The justices didn’t rule out the possibility, if a state wishes, of using eligible voters to apportion districts. Justice Ginsburg said they didn’t need to reach that question for now, though two members of the court, Justices Clarence Thomas and Samuel Anthony Alito Jr., both signaled they wanted to tackle that subject.
“There is no single ‘correct’ method of apportioning state legislatures,” Justice Thomas said in his opinion.
He said the Supreme Court itself has vacillated in previous rulings, including in one instance upholding a Hawaii plan that did allow that state to use registered voters to draw its districts, because otherwise the state could be skewed by a massive military population.
Justice Alito, meanwhile, delivered an extensive history of the congressional debate over the 14th Amendment, saying it was a political compromise at the federal level, not the kind of philosophical statement on the nature of democratic representation that Justice Ginsburg made it out to be.

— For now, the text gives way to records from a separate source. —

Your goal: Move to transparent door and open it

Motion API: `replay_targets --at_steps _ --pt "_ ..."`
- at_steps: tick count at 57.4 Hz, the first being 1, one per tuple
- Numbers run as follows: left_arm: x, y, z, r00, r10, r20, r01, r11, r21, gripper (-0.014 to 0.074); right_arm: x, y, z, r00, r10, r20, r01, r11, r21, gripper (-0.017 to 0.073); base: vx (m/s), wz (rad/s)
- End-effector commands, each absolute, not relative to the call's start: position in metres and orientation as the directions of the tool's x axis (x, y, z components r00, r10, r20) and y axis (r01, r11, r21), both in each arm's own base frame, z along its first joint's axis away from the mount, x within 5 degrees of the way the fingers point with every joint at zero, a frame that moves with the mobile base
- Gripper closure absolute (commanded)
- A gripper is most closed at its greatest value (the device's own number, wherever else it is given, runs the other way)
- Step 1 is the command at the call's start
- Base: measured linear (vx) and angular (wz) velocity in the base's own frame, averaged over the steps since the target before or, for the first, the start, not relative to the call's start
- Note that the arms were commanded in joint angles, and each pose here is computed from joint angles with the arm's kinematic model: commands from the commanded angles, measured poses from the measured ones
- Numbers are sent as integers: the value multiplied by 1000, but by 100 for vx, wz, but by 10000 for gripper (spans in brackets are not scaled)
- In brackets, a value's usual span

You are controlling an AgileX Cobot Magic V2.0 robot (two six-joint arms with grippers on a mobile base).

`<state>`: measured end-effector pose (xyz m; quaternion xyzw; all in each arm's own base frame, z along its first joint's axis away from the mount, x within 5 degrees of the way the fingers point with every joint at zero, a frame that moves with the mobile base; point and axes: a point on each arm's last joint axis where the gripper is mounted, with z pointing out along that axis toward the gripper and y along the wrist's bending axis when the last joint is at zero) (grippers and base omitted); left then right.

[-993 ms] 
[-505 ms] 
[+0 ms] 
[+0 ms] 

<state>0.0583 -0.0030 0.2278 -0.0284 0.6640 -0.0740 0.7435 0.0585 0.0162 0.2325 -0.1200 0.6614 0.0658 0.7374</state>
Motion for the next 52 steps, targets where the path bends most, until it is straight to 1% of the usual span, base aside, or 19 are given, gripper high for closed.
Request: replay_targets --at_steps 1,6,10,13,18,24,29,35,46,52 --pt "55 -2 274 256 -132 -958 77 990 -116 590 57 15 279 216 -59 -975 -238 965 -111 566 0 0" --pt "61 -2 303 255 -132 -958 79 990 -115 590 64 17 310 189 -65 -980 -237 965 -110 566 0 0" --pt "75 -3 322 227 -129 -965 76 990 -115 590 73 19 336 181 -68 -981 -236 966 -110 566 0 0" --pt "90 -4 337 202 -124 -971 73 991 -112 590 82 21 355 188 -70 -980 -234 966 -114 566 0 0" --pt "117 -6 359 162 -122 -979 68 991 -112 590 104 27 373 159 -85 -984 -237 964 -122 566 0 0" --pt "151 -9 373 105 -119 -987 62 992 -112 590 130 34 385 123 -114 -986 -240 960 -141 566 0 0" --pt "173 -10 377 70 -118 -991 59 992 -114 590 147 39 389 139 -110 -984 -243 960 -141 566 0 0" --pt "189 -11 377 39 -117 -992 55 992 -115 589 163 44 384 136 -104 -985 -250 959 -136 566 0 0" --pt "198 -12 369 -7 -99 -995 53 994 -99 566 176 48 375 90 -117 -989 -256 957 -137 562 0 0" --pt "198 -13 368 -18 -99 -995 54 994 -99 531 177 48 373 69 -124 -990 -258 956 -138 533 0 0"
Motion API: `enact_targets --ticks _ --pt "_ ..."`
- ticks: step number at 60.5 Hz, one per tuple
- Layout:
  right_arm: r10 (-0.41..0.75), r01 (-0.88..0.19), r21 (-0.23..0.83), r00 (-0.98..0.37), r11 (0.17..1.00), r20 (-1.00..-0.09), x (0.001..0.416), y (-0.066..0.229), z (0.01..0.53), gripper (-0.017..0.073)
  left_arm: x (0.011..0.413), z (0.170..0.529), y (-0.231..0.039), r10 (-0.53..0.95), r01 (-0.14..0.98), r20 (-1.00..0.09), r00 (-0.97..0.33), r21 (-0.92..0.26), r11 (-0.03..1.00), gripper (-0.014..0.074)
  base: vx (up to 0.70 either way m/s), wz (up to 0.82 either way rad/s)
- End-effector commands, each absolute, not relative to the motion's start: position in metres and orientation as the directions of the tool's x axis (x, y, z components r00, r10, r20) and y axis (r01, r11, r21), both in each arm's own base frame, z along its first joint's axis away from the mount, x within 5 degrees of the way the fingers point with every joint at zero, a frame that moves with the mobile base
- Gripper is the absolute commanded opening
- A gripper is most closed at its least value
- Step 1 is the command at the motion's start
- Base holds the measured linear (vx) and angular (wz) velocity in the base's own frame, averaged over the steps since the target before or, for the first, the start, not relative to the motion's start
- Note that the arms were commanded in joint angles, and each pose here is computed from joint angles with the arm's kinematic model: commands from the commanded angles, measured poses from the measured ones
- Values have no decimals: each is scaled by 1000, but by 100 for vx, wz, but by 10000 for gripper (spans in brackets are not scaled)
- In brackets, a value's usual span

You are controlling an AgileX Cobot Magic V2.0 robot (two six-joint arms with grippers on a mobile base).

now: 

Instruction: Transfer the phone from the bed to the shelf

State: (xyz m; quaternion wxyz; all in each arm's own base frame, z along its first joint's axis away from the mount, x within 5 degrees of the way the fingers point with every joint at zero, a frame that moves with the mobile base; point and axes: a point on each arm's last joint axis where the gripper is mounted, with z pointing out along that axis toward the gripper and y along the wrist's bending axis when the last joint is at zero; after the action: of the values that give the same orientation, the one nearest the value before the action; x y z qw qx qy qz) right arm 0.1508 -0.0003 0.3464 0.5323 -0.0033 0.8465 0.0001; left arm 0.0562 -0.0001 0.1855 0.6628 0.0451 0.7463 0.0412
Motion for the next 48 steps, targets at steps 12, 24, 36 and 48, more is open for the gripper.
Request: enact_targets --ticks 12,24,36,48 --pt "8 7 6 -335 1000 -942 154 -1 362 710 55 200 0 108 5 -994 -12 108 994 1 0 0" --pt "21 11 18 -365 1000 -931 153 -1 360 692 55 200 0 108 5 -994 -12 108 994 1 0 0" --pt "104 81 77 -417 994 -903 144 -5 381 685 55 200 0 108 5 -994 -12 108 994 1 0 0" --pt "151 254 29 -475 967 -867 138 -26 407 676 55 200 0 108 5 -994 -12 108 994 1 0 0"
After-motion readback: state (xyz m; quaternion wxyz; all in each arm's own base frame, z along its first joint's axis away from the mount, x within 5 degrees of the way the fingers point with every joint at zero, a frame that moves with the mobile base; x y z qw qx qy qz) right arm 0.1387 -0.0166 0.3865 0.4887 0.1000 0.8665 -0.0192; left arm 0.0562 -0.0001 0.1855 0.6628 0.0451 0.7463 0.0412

“It is impossible to draw any clear constitutional command from this complex history,” he wrote in his concurring opinion in the case, known as Evenwel v. Abbott.
Over the last 50 years, the court has built up a long list of precedents laying out how states should try to achieve the one-person, one-vote goal, including saying that legislative districts should be about the same size, give or take 10 percent.
But until Monday the justices hadn’t been more explicit on how to measure the deviation.
The problem of massively different district sizes is surprisingly common. The Brennan Center for Justice calculated that more than one in five House districts across the country, and one in six Senate districts, could be unconstitutional if states had been required to use eligible voters.
“Today’s decision is a big win for fair representation,” said Michael Li, senior counsel in the Brennan Center’s Democracy Program and an expert on redistricting. “Redrawing districts the way the Evenwel plaintiffs wanted would have made every legislative map in the country unconstitutional and required massively shifting political representation out of fast-growing urban and suburban communities to rural and slower-growing areas.”
Those who fought Texas’ plan, however, said allowing illegal immigrants to be counted in apportionment creates a skewed incentive for states and cities to try to attract them, thus boosting a region’s own political power by having more members in the legislature.